Смуров, слушая, одобрительно кивал, и было видно, что такой человек, как он, несмотря на внешнюю скромность и тихость, таит в себе некий пыл и способен в минуту гнева сделать из человека шашлык, а в минуту страсти женщину умыкнуть под плащом, ветреной ночью, как сделал кто-то в рассказе Романа Богдановича. Ваня, если разбиралась в людях, должна была это заметить.

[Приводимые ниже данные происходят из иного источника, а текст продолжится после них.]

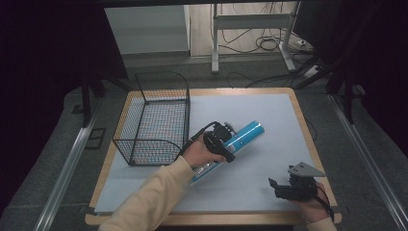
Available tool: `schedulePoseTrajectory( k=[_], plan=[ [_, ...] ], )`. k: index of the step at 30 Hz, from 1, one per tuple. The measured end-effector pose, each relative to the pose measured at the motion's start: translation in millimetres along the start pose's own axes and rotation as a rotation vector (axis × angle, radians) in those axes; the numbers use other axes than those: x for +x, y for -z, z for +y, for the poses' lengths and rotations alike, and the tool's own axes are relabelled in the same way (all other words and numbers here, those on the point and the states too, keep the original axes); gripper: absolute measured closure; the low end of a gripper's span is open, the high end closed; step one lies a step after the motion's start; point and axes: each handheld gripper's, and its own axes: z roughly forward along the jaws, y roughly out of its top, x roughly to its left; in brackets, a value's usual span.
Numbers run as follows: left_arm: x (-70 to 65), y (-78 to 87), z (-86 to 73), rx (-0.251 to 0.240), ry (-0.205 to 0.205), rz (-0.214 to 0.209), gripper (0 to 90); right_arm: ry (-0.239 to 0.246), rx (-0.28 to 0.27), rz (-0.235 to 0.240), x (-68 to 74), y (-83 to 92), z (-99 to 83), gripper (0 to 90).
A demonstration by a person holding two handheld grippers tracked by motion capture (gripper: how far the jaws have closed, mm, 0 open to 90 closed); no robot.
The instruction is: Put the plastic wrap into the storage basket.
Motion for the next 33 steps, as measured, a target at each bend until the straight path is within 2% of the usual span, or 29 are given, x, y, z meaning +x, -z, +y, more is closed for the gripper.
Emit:
schedulePoseTrajectory(
  k=[18,33],
  plan=[
    [4.3,26.9,6.1,-0.059,0.009,0.011,31.9,-0.001,0.001,-0.001,0.0,0.1,0.1,11.9],
    [13.5,41.8,12.5,-0.081,0.023,0.025,31.9,-0.008,0.001,-0.006,-0.9,0.0,-0.1,12.0]
  ],
)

«У меня все подробно в дневнике изложено», – самодовольно закончил Роман Богданович и хлебнул чаю.
Мухин и Хрущов опять застыли по косякам; Ваня и Евгения Евгеньевна оправили платья на коленях совершенно одинаковым жестом; Марианна Николаевна ни с того ни с сего уставилась на Смурова, который сидел к ней в профиль и, по рецепту мужественных тиков, играл желваками скул под ее недоброжелательным взглядом. Он мне нравился, да, он мне нравился, – и я чувствовал, что чем пристальнее смотрит Марианна Николаевна, культурная женщина-врач, тем отчетливее и стройнее растет образ молодого головореза, с железными нервами, бледного от прежних бессонных ночей в степных балках, на разрушенных снарядами станциях. Казалось, все обстоит благополучно.